Tim Collard's blog on (and off) the Daily Telegraph

This blog is based on the one I write on the Daily Telegraph website (blogs.telegraph.co.uk/news/author/timcollard). But it also contains posts which the Telegraph saw fit to spike, or simply never got round to putting up.

I'm happy for anyone to comment, uncensored, on anything I have to say. But mindless abuse, such as turns up on the Telegraph site with depressing regularity (largely motivated my my unrepentant allegiance to the Labour Party), is disapproved of. I am writing under the name which appears on my passport and birth certificate; anyone else is welcome to write in anonymously, but remember that it is both shitty and cowardly to hurl abuse from under such cover. I see the blogosphere as the equivalent of a pub debate: a bit of knockabout and coarse language is fine, but don't say anything that would get you thumped in the boozer. I can give as good as I get, and I know how to trace IP addresses.

Friday, 24 July 2009

What to do about North Korea?

So the US is getting its knickers in a twist about potential nuclear cooperation between North Korea and “Myanmar”, whatever that is. I’m not sure we need to be worrying just yet. The idea of Burma developing an independent nuclear deterrent, whatever help they may get, will remain ludicrous for the foreseeable future. The nation that ought to be worrying is not the USA but China.
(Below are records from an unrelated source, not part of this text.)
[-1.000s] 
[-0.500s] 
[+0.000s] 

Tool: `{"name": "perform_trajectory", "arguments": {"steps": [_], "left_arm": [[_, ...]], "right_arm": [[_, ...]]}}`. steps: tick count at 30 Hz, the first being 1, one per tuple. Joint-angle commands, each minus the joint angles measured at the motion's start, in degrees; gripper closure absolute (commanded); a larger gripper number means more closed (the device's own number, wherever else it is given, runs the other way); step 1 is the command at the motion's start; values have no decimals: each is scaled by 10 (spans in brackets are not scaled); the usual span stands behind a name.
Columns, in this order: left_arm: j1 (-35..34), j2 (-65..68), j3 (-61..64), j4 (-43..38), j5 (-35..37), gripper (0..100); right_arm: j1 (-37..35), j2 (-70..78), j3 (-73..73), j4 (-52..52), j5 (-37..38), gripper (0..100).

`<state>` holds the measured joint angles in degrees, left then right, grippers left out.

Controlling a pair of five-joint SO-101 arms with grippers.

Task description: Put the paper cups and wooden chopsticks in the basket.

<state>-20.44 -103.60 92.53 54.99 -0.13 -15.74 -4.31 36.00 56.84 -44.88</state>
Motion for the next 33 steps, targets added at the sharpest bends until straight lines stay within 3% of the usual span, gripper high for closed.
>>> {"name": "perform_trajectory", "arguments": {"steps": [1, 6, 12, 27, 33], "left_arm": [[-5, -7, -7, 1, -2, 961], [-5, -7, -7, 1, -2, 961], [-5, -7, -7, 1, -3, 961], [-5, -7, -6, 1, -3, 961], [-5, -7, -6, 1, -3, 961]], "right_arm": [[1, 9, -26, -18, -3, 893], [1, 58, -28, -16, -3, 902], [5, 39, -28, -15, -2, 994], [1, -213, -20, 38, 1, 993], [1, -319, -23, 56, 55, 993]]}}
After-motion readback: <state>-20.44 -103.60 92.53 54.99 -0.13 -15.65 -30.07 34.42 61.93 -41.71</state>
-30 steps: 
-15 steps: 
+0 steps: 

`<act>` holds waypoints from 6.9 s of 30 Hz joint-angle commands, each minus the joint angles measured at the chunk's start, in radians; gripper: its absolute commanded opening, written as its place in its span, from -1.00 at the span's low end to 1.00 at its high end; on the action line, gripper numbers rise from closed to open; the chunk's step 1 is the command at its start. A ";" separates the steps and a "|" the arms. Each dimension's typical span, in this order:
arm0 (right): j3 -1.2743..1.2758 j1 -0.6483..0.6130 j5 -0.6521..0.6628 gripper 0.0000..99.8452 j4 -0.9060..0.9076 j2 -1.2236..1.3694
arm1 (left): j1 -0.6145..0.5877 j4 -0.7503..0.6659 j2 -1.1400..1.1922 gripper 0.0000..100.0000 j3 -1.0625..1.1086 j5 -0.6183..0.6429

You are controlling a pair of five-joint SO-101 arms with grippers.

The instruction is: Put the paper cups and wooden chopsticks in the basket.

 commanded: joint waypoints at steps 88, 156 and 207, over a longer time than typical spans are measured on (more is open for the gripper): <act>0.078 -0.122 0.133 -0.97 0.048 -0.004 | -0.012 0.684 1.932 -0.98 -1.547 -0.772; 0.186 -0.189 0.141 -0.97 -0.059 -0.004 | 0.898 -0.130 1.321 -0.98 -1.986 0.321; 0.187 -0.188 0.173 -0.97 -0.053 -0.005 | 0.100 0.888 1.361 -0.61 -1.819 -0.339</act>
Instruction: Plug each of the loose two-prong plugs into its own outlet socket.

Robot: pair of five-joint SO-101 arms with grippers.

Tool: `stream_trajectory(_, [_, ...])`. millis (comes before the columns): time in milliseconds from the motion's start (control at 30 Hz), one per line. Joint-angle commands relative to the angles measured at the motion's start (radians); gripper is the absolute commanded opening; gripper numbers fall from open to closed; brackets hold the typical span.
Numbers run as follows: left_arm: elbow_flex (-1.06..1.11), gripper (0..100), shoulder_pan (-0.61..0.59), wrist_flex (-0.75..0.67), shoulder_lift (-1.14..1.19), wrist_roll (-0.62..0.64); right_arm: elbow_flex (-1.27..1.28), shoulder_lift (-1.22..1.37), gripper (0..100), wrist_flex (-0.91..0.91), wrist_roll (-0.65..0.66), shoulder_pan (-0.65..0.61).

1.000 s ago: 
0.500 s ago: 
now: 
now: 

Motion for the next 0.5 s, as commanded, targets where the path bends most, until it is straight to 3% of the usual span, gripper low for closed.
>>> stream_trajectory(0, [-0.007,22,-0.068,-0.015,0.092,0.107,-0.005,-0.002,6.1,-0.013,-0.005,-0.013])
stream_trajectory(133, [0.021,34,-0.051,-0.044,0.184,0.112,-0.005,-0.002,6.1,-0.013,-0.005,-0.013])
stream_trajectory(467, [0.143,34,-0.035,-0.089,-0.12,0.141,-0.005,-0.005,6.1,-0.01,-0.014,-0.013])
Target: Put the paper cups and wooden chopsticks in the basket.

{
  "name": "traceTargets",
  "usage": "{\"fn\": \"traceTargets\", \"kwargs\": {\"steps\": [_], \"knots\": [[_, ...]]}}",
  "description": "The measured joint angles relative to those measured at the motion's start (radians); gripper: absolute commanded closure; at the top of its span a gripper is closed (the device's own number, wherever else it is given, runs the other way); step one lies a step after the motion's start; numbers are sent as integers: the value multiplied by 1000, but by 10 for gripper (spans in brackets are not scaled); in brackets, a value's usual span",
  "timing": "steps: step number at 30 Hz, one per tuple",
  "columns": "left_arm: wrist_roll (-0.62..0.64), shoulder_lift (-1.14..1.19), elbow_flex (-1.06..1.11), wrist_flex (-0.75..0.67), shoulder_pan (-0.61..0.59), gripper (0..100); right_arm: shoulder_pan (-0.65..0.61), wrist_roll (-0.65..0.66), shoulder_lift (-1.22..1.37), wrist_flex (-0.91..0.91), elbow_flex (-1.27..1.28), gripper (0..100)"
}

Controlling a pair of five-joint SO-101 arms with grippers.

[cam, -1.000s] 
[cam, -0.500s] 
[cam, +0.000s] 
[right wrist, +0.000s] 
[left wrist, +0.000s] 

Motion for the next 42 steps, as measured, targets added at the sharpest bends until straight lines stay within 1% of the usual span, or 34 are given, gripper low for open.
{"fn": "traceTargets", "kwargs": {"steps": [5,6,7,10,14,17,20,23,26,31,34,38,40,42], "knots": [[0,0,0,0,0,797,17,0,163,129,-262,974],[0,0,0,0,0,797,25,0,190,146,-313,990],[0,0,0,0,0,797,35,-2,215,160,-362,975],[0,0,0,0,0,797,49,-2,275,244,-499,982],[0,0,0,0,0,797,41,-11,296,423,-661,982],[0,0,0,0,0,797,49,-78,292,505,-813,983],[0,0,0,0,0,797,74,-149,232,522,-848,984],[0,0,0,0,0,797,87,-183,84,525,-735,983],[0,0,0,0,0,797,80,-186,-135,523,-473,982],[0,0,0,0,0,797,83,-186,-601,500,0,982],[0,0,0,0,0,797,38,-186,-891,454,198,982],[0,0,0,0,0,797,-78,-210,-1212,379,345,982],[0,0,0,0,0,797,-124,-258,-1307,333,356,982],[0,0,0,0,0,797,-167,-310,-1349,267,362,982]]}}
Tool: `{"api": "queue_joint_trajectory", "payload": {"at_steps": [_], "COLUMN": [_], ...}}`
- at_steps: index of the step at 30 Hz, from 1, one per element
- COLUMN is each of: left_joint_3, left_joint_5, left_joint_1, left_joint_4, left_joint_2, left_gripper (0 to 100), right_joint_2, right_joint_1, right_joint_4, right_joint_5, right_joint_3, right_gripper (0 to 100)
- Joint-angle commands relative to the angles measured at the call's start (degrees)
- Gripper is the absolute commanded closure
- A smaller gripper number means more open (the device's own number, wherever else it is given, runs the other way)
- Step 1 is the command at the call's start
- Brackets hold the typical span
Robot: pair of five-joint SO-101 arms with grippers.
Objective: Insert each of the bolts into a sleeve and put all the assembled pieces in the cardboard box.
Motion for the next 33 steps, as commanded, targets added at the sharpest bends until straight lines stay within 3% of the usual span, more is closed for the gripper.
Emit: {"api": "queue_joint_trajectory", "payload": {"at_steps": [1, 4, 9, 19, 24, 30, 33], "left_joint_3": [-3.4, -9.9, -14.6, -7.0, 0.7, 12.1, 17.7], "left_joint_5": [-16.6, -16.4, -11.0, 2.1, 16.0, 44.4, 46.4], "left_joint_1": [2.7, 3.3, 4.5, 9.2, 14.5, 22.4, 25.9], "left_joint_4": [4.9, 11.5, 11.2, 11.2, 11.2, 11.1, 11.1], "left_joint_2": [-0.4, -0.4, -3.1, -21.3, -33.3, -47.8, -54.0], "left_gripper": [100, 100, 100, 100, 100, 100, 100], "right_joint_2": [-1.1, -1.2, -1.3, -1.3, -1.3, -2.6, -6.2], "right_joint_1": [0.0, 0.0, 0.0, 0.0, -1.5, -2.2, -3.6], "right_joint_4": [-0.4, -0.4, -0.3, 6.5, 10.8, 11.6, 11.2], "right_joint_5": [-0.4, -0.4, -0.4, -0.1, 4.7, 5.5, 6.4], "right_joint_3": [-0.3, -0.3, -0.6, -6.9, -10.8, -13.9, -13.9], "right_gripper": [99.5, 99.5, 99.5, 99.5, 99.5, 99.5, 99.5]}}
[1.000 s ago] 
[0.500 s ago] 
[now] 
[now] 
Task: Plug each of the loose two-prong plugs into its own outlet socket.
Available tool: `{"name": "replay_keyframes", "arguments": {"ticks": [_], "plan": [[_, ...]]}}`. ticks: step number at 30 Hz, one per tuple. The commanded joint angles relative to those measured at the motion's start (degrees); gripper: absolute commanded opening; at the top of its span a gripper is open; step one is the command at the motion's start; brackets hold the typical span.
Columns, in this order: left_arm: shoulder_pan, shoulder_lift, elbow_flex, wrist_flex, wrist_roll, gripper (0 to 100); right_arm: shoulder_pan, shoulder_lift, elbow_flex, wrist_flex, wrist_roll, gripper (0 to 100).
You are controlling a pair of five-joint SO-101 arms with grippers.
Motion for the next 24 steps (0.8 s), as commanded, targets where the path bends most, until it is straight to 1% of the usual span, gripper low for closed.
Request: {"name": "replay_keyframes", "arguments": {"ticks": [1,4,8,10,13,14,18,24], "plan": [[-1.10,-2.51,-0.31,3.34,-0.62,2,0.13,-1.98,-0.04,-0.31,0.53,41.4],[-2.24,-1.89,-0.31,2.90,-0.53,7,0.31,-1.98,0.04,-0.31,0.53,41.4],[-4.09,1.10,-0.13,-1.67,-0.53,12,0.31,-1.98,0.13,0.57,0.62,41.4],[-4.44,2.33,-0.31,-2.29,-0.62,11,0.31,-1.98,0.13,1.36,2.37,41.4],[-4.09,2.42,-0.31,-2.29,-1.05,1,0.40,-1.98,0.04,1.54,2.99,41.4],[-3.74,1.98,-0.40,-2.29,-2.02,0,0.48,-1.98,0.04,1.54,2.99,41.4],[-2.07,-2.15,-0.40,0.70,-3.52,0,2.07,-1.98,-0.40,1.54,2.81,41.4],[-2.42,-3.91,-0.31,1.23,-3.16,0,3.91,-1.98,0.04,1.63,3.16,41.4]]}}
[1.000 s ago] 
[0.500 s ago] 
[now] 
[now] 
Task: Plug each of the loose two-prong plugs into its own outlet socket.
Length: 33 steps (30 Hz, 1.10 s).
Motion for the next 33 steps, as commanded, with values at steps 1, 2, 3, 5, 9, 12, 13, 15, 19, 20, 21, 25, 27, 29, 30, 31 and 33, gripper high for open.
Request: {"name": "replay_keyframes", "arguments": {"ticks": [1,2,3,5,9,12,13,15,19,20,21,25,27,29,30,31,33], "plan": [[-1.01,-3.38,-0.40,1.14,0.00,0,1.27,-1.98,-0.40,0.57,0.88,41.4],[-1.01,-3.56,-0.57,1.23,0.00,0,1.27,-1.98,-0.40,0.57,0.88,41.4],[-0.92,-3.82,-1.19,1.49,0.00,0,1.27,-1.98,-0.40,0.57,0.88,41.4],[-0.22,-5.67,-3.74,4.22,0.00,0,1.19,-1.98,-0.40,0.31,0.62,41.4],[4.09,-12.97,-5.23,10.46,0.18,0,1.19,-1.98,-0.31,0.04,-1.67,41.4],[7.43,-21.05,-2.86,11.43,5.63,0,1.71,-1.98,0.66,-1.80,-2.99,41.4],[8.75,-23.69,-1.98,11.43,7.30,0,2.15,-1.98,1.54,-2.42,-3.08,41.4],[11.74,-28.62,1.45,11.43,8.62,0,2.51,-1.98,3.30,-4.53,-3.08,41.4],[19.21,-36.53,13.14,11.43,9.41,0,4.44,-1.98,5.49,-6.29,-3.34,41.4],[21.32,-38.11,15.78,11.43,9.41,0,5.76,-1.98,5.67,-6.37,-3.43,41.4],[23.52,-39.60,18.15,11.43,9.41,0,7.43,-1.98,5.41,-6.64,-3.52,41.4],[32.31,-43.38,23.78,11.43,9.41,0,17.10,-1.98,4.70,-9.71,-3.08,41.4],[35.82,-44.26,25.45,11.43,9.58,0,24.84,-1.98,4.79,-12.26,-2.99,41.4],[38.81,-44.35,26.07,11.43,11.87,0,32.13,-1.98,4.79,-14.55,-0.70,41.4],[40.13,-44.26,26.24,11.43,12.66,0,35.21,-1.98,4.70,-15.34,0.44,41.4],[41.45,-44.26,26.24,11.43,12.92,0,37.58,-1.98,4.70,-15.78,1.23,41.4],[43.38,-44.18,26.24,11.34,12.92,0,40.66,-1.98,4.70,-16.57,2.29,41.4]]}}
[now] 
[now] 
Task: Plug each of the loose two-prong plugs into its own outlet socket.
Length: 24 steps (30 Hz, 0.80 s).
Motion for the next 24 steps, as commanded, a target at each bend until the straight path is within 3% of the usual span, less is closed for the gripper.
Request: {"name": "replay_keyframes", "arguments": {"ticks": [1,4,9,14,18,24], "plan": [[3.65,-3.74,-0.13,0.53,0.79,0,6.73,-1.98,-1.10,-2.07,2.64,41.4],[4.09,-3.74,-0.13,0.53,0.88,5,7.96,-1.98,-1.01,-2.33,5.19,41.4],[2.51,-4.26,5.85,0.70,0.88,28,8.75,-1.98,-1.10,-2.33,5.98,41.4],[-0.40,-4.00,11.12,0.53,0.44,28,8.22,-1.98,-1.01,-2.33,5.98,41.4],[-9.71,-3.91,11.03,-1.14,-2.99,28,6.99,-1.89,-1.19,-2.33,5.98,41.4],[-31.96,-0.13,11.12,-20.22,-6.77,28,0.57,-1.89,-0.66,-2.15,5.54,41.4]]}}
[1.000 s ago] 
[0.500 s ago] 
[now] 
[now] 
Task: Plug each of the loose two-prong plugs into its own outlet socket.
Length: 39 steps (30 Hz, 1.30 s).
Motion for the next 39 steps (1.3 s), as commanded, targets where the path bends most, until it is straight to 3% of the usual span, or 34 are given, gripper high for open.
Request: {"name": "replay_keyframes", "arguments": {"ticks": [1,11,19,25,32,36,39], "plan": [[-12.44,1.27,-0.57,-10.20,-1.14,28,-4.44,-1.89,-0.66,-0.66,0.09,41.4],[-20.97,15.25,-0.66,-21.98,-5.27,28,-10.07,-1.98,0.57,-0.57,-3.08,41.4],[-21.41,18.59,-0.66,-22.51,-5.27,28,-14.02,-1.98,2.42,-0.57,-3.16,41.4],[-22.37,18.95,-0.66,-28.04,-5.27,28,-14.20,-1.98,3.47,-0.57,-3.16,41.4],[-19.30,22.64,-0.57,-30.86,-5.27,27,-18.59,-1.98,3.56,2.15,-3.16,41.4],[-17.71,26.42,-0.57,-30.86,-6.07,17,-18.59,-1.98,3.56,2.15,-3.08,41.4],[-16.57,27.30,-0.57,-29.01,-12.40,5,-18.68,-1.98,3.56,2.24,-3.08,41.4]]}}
The official Chinese position has always been that no country should interfere in the internal affairs of another, and should always deal with the government in power as a genuine representative of the nation. (Taiwan always excepted.) And thus however madly regimes like the North Korean or the Burmese behave, they will always find principled support in Beijing.

But for some time now North Korea has been stretching China’s tolerance to the limit. Their horrible regime causes endless tension on the peninsula and a permanent refugee problem in North-East China; and the nuclear games might at some point release a deeply undesirable genie in the form of Japanese nuclear defence. So far the Burmese dictators have retained Chinese goodwill by standing for stability; but they had better not rock the boat too far. There are plenty of Chinese thinkers who realise that a free Burma and a united Korea are ultimately a better bet in terms of stability, as both would be dependent on good relations with China.

And the future of North Korea is clearly China’s call, if only for geographical reasons. Sooner or later they will have to grasp the nettle: a responsible world power can no longer maintain this “all governments have equal rights” position. They will have to abandon all that and put an end to this ghastly regime, if it doesn’t collapse first on the death of the Dear Leader. And let’s hope that the Rangoon junta comes down with them.